_Your goal:_ Pictures aside, print all of the data below exactly as written.

_Records provided:_
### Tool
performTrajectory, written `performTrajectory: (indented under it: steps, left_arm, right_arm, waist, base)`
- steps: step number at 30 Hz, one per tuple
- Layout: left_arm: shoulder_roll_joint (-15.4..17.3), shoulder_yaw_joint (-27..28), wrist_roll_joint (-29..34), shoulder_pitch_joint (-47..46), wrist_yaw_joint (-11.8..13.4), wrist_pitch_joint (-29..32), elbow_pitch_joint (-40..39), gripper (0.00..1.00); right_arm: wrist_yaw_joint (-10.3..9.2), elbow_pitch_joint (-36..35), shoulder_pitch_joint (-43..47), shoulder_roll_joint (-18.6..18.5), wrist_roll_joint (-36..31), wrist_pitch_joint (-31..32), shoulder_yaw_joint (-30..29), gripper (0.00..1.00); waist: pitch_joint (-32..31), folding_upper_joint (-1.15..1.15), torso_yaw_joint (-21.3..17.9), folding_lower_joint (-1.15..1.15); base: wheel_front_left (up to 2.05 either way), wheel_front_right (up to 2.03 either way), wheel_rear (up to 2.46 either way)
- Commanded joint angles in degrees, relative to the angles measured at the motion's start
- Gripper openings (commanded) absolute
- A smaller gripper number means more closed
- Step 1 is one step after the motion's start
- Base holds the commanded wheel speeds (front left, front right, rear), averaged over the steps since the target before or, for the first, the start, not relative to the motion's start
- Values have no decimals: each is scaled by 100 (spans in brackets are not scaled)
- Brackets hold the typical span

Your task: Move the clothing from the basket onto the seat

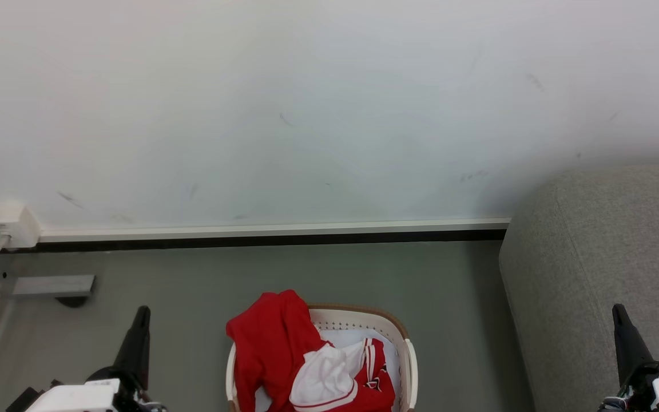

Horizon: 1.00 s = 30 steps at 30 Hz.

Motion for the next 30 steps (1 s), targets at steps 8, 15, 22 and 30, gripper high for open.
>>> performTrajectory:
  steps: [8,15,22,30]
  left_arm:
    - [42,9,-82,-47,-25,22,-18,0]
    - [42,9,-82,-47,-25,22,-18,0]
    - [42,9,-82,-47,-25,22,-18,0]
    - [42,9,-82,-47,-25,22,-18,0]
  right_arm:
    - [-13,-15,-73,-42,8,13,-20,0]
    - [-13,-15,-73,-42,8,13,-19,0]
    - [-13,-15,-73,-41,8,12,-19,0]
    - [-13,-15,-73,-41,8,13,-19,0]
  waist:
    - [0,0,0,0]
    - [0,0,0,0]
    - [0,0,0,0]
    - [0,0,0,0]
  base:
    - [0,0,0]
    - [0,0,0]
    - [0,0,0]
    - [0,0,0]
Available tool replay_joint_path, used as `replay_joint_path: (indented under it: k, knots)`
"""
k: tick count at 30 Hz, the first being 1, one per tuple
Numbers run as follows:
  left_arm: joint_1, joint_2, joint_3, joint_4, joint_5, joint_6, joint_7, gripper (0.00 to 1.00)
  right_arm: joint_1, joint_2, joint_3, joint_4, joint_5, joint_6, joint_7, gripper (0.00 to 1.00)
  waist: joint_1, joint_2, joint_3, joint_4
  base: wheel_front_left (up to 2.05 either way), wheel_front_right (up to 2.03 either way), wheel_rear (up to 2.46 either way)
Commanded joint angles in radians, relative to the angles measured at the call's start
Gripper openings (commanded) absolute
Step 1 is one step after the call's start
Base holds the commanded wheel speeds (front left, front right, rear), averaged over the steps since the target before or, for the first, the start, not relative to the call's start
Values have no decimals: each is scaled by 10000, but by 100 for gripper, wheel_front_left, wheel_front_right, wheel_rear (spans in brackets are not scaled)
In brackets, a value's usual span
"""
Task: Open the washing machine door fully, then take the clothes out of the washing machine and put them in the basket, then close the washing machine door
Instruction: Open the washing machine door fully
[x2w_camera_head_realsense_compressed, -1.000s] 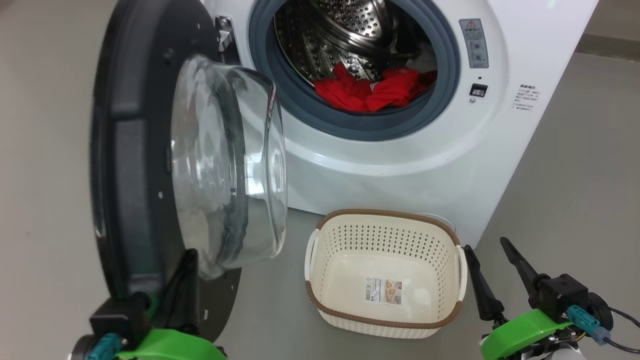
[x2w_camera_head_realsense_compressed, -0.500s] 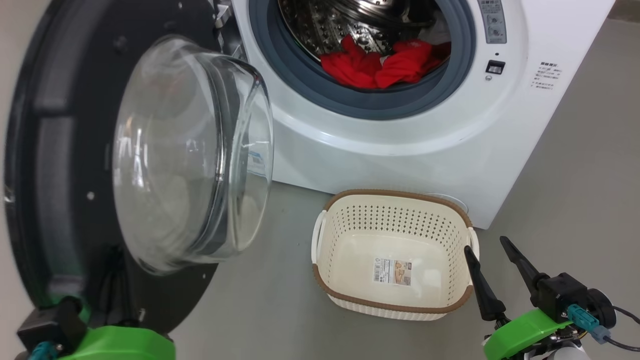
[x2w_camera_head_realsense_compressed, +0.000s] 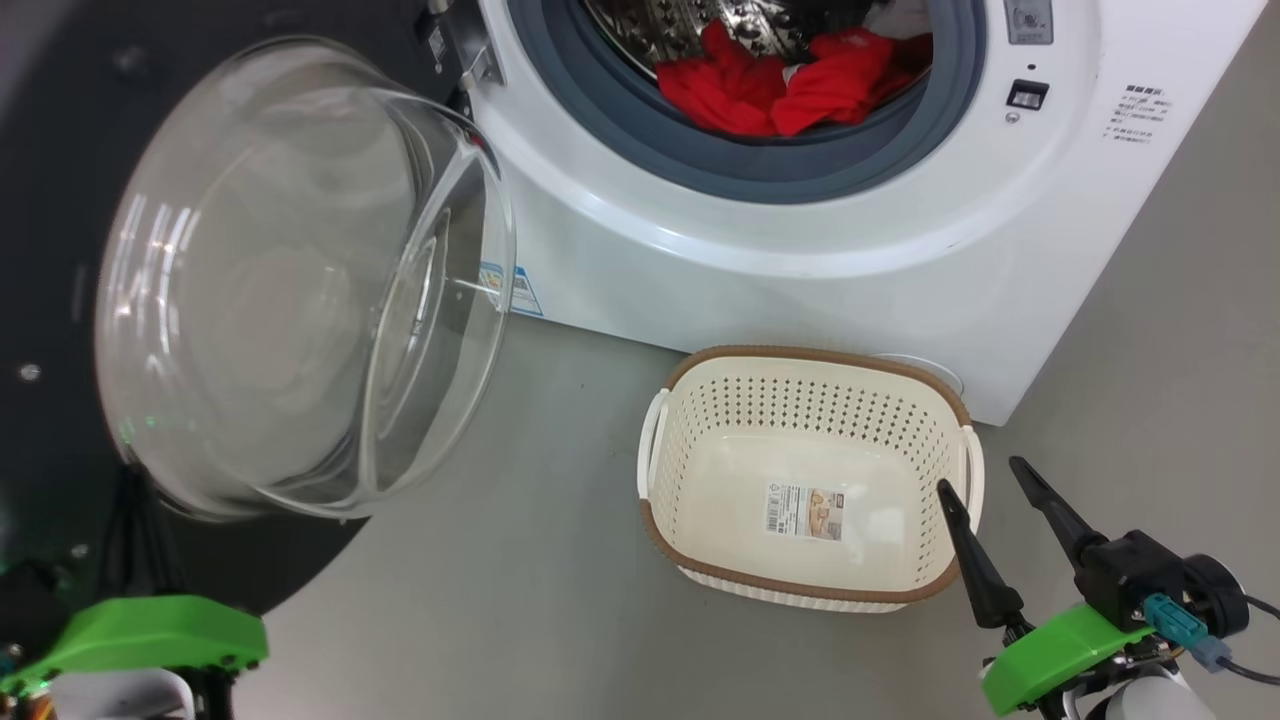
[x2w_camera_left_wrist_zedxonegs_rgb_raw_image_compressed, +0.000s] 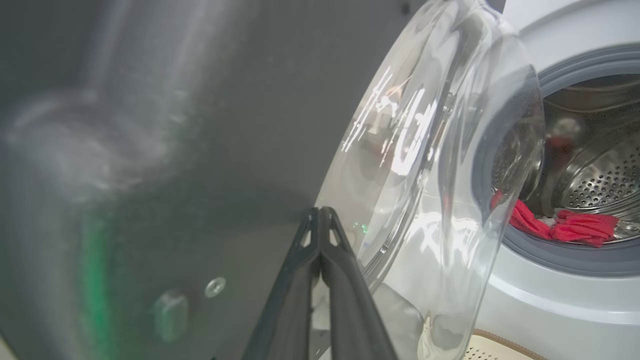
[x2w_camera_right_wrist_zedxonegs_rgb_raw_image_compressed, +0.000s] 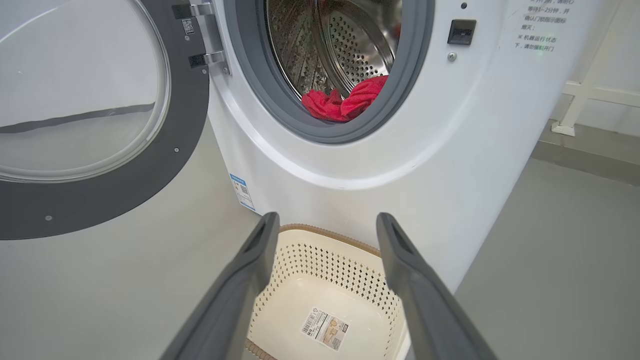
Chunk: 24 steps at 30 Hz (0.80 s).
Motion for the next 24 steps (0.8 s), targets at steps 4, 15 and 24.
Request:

_Output for this exercise:_
### Tool
performTrajectory, written `performTrajectory: (indented under it: steps, left_arm, right_arm, waist, base)`
- steps: step number at 30 Hz, one per tuple
- Layout: left_arm: shoulder_roll_joint (-15.4..17.3), shoulder_yaw_joint (-27..28), wrist_roll_joint (-29..34), shoulder_pitch_joint (-47..46), wrist_yaw_joint (-11.8..13.4), wrist_pitch_joint (-29..32), elbow_pitch_joint (-40..39), gripper (0.00..1.00); right_arm: wrist_yaw_joint (-10.3..9.2), elbow_pitch_joint (-36..35), shoulder_pitch_joint (-43..47), shoulder_roll_joint (-18.6..18.5), wrist_roll_joint (-36..31), wrist_pitch_joint (-31..32), shoulder_yaw_joint (-30..29), gripper (0.00..1.00); waist: pitch_joint (-32..31), folding_upper_joint (-1.15..1.15), torso_yaw_joint (-21.3..17.9), folding_lower_joint (-1.15..1.15); base: wheel_front_left (up to 2.05 either way), wheel_front_right (up to 2.03 either way), wheel_rear (up to 2.46 either way)
- Commanded joint angles in degrees, relative to the angles measured at the motion's start
- Gripper openings (commanded) absolute
- A smaller gripper number means more closed
- Step 1 is one step after the motion's start
- Base holds the commanded wheel speeds (front left, front right, rear), averaged over the steps since the target before or, for the first, the start, not relative to the motion's start
- Values have no decimals: each is scaled by 100 (spans in brackets are not scaled)
- Brackets hold the typical span

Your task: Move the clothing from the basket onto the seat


Horizon: 1.00 s = 30 steps at 30 Hz.

Motion for the next 30 steps (1 s), targets at steps 8, 15, 22 and 30, gripper high for open.
>>> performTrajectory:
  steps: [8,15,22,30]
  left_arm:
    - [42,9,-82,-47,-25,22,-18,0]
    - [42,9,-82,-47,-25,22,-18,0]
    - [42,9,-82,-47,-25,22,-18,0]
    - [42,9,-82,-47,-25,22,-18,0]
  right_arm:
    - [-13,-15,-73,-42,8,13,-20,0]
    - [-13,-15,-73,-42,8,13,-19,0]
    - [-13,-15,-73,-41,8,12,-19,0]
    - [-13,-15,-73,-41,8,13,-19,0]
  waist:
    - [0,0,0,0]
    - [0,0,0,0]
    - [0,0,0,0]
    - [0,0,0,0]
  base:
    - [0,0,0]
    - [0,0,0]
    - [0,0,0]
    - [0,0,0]
Available tool replay_joint_path, used as `replay_joint_path: (indented under it: k, knots)`
"""
k: tick count at 30 Hz, the first being 1, one per tuple
Numbers run as follows:
  left_arm: joint_1, joint_2, joint_3, joint_4, joint_5, joint_6, joint_7, gripper (0.00 to 1.00)
  right_arm: joint_1, joint_2, joint_3, joint_4, joint_5, joint_6, joint_7, gripper (0.00 to 1.00)
  waist: joint_1, joint_2, joint_3, joint_4
  base: wheel_front_left (up to 2.05 either way), wheel_front_right (up to 2.03 either way), wheel_rear (up to 2.46 either way)
Commanded joint angles in radians, relative to the angles measured at the call's start
Gripper openings (commanded) absolute
Step 1 is one step after the call's start
Base holds the commanded wheel speeds (front left, front right, rear), averaged over the steps since the target before or, for the first, the start, not relative to the call's start
Values have no decimals: each is scaled by 10000, but by 100 for gripper, wheel_front_left, wheel_front_right, wheel_rear (spans in brackets are not scaled)
In brackets, a value's usual span
"""
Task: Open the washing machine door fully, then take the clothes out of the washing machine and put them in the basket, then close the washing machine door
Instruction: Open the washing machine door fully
[x2w_camera_head_realsense_compressed, -1.000s] 
[x2w_camera_head_realsense_compressed, -0.500s] 
[x2w_camera_head_realsense_compressed, +0.000s] 
[x2w_camera_left_wrist_zedxonegs_rgb_raw_image_compressed, +0.000s] 
[x2w_camera_right_wrist_zedxonegs_rgb_raw_image_compressed, +0.000s] 
Chunk: 24 steps at 30 Hz (0.80 s).
Motion for the next 24 steps (0.8 s), targets at steps 4, 15 and 24.
Request:

The exercise requires no additional answer.